What is required. Every record must appear in the response exactly as given.

Source records:
Segment Open

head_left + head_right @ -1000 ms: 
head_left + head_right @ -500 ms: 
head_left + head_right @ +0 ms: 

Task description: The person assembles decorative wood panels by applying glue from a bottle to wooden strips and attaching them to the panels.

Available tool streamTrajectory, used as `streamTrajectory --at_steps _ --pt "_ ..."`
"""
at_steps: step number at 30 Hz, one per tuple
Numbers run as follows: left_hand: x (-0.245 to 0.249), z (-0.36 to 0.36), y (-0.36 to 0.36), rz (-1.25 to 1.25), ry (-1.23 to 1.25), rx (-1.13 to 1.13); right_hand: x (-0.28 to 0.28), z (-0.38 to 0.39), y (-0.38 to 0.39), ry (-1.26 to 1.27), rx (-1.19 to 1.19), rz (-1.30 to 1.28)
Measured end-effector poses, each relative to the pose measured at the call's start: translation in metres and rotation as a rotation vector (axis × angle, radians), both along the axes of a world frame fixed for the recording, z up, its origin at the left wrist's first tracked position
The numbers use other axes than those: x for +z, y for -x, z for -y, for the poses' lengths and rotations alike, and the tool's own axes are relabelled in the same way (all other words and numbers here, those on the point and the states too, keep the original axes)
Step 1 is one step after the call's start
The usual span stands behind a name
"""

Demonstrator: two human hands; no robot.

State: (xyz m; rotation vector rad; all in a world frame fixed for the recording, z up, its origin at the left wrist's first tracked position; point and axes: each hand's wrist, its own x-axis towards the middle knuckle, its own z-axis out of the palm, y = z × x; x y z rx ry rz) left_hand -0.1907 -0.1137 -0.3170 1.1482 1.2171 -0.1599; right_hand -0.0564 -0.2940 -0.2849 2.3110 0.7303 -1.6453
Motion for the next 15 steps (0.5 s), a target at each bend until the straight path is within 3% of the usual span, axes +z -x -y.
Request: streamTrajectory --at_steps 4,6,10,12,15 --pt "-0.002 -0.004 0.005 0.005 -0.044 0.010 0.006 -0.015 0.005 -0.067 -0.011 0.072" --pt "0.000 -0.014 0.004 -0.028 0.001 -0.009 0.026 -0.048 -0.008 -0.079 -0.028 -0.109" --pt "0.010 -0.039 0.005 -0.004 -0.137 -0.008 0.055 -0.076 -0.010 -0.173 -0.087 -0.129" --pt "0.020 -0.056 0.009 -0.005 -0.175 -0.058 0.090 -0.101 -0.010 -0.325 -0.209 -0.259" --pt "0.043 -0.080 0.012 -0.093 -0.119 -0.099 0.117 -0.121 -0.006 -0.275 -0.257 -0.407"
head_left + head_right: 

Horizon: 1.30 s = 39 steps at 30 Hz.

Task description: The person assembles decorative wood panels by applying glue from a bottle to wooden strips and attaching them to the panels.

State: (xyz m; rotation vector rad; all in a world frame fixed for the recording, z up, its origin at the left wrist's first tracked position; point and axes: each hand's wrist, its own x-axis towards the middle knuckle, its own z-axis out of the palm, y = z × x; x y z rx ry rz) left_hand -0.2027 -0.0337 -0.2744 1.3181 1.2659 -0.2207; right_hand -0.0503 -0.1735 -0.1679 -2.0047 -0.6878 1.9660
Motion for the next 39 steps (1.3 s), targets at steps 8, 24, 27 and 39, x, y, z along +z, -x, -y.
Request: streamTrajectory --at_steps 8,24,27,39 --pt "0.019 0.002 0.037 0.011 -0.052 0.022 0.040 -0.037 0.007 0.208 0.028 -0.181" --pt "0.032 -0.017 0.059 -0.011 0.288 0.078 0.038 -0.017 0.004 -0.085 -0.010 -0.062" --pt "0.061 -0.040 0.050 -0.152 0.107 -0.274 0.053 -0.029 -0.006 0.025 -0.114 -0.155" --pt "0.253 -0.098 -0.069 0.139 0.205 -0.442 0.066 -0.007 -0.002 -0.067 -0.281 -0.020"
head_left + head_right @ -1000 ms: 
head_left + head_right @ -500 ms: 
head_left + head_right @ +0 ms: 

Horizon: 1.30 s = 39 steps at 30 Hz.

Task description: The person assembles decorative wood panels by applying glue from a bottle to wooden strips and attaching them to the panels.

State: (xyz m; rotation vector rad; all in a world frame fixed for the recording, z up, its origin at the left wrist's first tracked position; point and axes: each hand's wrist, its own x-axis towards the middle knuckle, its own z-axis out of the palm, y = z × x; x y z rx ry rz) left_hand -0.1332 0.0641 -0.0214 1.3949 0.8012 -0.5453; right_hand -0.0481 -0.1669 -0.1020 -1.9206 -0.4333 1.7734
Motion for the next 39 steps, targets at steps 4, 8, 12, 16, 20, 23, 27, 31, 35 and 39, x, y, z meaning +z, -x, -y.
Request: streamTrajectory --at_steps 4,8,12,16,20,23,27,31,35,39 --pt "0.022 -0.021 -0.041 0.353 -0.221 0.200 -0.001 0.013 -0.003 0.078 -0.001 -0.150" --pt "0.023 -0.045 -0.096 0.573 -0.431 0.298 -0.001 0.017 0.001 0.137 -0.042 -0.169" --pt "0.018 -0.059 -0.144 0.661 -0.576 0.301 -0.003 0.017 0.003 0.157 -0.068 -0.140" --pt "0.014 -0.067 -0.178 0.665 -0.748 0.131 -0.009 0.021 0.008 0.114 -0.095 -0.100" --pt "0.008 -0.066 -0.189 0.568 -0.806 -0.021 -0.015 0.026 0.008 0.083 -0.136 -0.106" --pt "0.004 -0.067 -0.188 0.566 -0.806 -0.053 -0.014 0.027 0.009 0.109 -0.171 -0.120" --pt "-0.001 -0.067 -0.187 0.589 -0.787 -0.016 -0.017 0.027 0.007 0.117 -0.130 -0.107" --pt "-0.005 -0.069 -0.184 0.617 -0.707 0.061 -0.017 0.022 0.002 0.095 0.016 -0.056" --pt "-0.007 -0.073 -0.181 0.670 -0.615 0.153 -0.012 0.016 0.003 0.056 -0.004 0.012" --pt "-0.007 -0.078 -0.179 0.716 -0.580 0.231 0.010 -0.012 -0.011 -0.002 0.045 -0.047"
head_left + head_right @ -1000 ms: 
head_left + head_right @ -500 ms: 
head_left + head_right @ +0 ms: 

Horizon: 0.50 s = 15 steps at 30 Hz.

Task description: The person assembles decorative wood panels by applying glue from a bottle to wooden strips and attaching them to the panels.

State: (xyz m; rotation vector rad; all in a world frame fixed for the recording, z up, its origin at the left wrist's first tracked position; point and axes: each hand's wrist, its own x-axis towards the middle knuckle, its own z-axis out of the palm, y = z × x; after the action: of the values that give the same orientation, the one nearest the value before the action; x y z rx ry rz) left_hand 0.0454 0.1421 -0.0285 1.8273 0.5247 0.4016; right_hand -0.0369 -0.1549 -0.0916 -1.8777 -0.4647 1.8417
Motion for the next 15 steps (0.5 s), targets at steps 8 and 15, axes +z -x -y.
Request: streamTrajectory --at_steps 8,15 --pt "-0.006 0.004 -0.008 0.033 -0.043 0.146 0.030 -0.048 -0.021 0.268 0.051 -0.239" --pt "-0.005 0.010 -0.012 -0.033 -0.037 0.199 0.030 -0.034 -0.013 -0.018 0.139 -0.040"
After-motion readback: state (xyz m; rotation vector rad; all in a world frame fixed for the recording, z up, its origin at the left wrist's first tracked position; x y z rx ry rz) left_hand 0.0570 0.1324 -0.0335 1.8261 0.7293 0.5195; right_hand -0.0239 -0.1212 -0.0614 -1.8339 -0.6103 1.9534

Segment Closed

Answer space.
head_left + head_right @ -1000 ms: 
head_left + head_right @ -500 ms: 
head_left + head_right @ +0 ms: 

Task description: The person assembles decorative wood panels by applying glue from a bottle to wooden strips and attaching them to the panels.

Available tool streamTrajectory, used as `streamTrajectory --at_steps _ --pt "_ ..."`
"""
at_steps: step number at 30 Hz, one per tuple
Numbers run as follows: left_hand: x (-0.245 to 0.249), z (-0.36 to 0.36), y (-0.36 to 0.36), rz (-1.25 to 1.25), ry (-1.23 to 1.25), rx (-1.13 to 1.13); right_hand: x (-0.28 to 0.28), z (-0.38 to 0.39), y (-0.38 to 0.39), ry (-1.26 to 1.27), rx (-1.19 to 1.19), rz (-1.30 to 1.28)
Measured end-effector poses, each relative to the pose measured at the call's start: translation in metres and rotation as a rotation vector (axis × angle, radians), both along the axes of a world frame fixed for the recording, z up, its origin at the left wrist's first tracked position
The numbers use other axes than those: x for +z, y for -x, z for -y, for the poses' lengths and rotations alike, and the tool's own axes are relabelled in the same way (all other words and numbers here, those on the point and the states too, keep the original axes)
Step 1 is one step after the call's start
The usual span stands behind a name
"""

Demonstrator: two human hands; no robot.

State: (xyz m; rotation vector rad; all in a world frame fixed for the recording, z up, its origin at the left wrist's first tracked position; point and axes: each hand's wrist, its own x-axis towards the middle knuckle, its own z-axis out of the palm, y = z × x; x y z rx ry rz) left_hand -0.1907 -0.1137 -0.3170 1.1482 1.2171 -0.1599; right_hand -0.0564 -0.2940 -0.2849 2.3110 0.7303 -1.6453
Motion for the next 15 steps (0.5 s), a target at each bend until the straight path is within 3% of the usual span, axes +z -x -y.
Request: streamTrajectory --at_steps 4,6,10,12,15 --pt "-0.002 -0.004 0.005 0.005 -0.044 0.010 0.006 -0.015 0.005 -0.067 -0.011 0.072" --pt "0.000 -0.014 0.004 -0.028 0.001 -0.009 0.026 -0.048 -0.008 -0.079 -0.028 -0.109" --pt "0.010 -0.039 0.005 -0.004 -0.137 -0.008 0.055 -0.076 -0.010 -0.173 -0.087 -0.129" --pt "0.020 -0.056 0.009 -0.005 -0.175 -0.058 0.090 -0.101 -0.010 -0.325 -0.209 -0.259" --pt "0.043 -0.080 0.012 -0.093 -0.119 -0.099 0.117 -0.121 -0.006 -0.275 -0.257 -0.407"
head_left + head_right: 

Horizon: 1.30 s = 39 steps at 30 Hz.

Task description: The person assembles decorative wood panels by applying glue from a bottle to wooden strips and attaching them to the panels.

State: (xyz m; rotation vector rad; all in a world frame fixed for the recording, z up, its origin at the left wrist's first tracked position; point and axes: each hand's wrist, its own x-axis towards the middle knuckle, its own z-axis out of the palm, y = z × x; x y z rx ry rz) left_hand -0.2027 -0.0337 -0.2744 1.3181 1.2659 -0.2207; right_hand -0.0503 -0.1735 -0.1679 -2.0047 -0.6878 1.9660
Motion for the next 39 steps (1.3 s), targets at steps 8, 24, 27 and 39, x, y, z along +z, -x, -y.
Request: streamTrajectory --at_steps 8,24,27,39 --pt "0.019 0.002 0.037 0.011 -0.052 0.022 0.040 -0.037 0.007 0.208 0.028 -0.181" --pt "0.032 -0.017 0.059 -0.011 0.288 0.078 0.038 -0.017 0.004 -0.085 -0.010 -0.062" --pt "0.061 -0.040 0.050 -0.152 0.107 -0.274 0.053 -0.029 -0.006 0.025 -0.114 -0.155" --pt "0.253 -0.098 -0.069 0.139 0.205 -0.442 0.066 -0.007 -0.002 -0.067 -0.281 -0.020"
head_left + head_right @ -1000 ms: 
head_left + head_right @ -500 ms: 
head_left + head_right @ +0 ms: 

Horizon: 1.30 s = 39 steps at 30 Hz.

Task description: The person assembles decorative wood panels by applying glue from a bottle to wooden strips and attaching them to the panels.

State: (xyz m; rotation vector rad; all in a world frame fixed for the recording, z up, its origin at the left wrist's first tracked position; point and axes: each hand's wrist, its own x-axis towards the middle knuckle, its own z-axis out of the palm, y = z × x; x y z rx ry rz) left_hand -0.1332 0.0641 -0.0214 1.3949 0.8012 -0.5453; right_hand -0.0481 -0.1669 -0.1020 -1.9206 -0.4333 1.7734
Motion for the next 39 steps, targets at steps 4, 8, 12, 16, 20, 23, 27, 31, 35 and 39, x, y, z meaning +z, -x, -y.
Request: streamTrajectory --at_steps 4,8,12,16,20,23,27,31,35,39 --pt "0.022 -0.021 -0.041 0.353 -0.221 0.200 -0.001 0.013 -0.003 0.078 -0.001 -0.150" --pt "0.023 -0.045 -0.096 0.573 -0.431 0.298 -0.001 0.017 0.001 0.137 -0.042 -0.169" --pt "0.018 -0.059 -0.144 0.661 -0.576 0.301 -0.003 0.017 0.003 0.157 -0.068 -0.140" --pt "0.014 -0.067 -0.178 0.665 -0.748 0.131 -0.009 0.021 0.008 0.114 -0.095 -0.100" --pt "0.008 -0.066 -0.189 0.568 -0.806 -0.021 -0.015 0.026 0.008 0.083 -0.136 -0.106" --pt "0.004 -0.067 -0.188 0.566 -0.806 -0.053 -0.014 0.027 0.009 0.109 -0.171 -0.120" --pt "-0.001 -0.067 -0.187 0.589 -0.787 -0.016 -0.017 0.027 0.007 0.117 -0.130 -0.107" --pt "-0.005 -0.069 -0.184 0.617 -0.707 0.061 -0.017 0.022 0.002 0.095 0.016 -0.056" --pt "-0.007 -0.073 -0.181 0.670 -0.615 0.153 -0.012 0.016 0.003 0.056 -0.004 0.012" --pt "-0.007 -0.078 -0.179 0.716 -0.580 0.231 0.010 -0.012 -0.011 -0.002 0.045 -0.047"
head_left + head_right @ -1000 ms: 
head_left + head_right @ -500 ms: 
head_left + head_right @ +0 ms: 

Horizon: 0.50 s = 15 steps at 30 Hz.

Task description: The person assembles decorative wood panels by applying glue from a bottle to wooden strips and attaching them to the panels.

State: (xyz m; rotation vector rad; all in a world frame fixed for the recording, z up, its origin at the left wrist's first tracked position; point and axes: each hand's wrist, its own x-axis towards the middle knuckle, its own z-axis out of the palm, y = z × x; after the action: of the values that give the same orientation, the one nearest the value before the action; x y z rx ry rz) left_hand 0.0454 0.1421 -0.0285 1.8273 0.5247 0.4016; right_hand -0.0369 -0.1549 -0.0916 -1.8777 -0.4647 1.8417
Motion for the next 15 steps (0.5 s), targets at steps 8 and 15, axes +z -x -y.
Request: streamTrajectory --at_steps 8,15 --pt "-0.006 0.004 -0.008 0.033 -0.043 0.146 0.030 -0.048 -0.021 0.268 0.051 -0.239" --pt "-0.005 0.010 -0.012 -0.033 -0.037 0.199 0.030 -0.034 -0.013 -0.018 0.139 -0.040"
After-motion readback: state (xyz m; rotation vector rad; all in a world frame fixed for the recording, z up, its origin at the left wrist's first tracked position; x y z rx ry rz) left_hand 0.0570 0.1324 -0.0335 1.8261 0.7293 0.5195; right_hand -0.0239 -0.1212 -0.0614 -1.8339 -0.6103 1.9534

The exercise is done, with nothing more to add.